4.2 Limitations
Limitations
Narrow Task Scope
We tested only 18 Info Extraction Tasks. Broader legal tasks like legal research, drafting or redlining were not assessed, so findings may not generalize beyond similar use cases.
English-Only Evaluation
All tasks used English documents. Real-world scenarios often involve varied languages. We did not test multilingual capabilities, even though some vendors offer them. One task involved back-translation to Chinese, but was offered in English.
Snapshot in Time
Results reflect AI performance as of early 2025. With rapid AI development, accuracy and features may evolve significantly within months.
Subjectivity in Human Evaluation
To ensure objectivity, each output was blind-reviewed by 2 independent human evaluators using a standardized rubric, with disagreements resolved by a 3rd reviewer. We did not conduct LLM-based reviews due to resource constraints and their known limitations, such as inconsistent judgments, prompt sensitivity, and limited legal domain expertise.

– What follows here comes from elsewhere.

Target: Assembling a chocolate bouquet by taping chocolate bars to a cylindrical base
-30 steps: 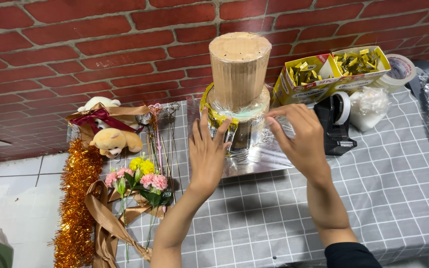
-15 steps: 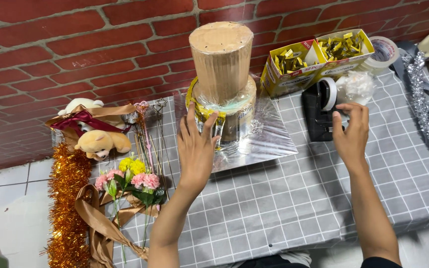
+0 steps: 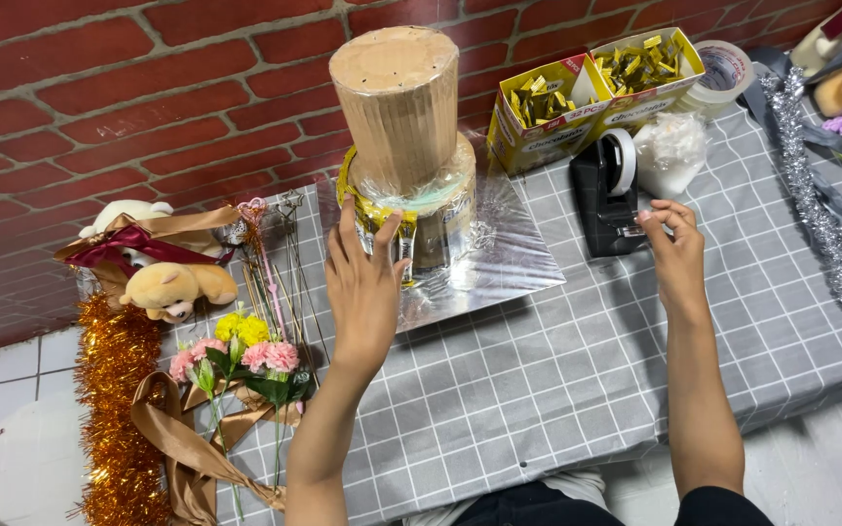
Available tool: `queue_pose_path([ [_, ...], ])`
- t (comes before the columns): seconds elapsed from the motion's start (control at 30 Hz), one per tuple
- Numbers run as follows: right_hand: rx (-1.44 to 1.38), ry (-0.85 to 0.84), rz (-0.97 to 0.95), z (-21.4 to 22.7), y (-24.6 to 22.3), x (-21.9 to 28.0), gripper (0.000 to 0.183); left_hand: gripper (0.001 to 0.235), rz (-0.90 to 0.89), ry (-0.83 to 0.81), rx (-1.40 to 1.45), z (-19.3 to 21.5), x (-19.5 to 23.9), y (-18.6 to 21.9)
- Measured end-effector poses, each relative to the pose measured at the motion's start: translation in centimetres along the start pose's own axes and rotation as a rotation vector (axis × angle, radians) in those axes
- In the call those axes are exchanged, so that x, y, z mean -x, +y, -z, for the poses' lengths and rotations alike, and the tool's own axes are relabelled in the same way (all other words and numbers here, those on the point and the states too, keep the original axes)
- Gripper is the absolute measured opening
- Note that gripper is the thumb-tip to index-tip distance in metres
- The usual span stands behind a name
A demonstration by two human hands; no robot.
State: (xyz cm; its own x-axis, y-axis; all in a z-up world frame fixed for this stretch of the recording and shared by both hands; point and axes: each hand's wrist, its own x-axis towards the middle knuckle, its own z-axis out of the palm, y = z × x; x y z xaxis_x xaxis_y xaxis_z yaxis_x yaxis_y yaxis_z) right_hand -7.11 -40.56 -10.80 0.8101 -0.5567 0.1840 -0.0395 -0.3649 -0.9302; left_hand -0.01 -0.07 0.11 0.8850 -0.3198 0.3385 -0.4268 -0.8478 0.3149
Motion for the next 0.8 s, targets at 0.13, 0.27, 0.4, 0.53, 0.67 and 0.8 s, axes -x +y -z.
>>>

Broader Factors Not Assessed
This evaluation did not assess the following broader dimensions of AI platforms:
- Security & Privacy (e.g. data handling, storage, compliance with privacy laws)
- Governance & Assurance (e.g. explainability, auditability, alignment with standards)
- Pricing & Value (e.g. cost-effectiveness, pricing models)
- Support & Reliability (e.g. uptime, vendor responsiveness)
- Trust & Safety (e.g. bias, misuse risks)
These areas are critical for enterprise adoption, and we aim to consider them in future reviews.
No Multi-Turn Dialogue
Each AI Assistant had one shot per task. In practice, results may improve with prompt iteration and continuous dialogue. Our findings reflect a "cold start" scenario.
Limited Legal AI Vendor Coverage
We focused our evaluation on 2 legal AI vendors: GC AI and Vecflow (Oliver). We're grateful to both for supporting our independent review. While many other legal AI vendors were keen to provide demos, several declined to participate in a structured evaluation, preferring to self-publish performance results or would only offer results collected by themselves, which we did not accept.
We are practicing lawyers and real users who utilize these tools in our day-to-day work. Our aim is to share honest, hands-on insights to help other lawyers like us better understand and adopt these technologies. While this assessment doesn't replicate the formality of a "Michelin-style" review or academic research paper, we remain committed to transparency, independence, and practical relevance.
We welcome legal AI vendors that believe in fostering transparency, informed adoption, and open dialogue in the legal community to participate in future evaluations.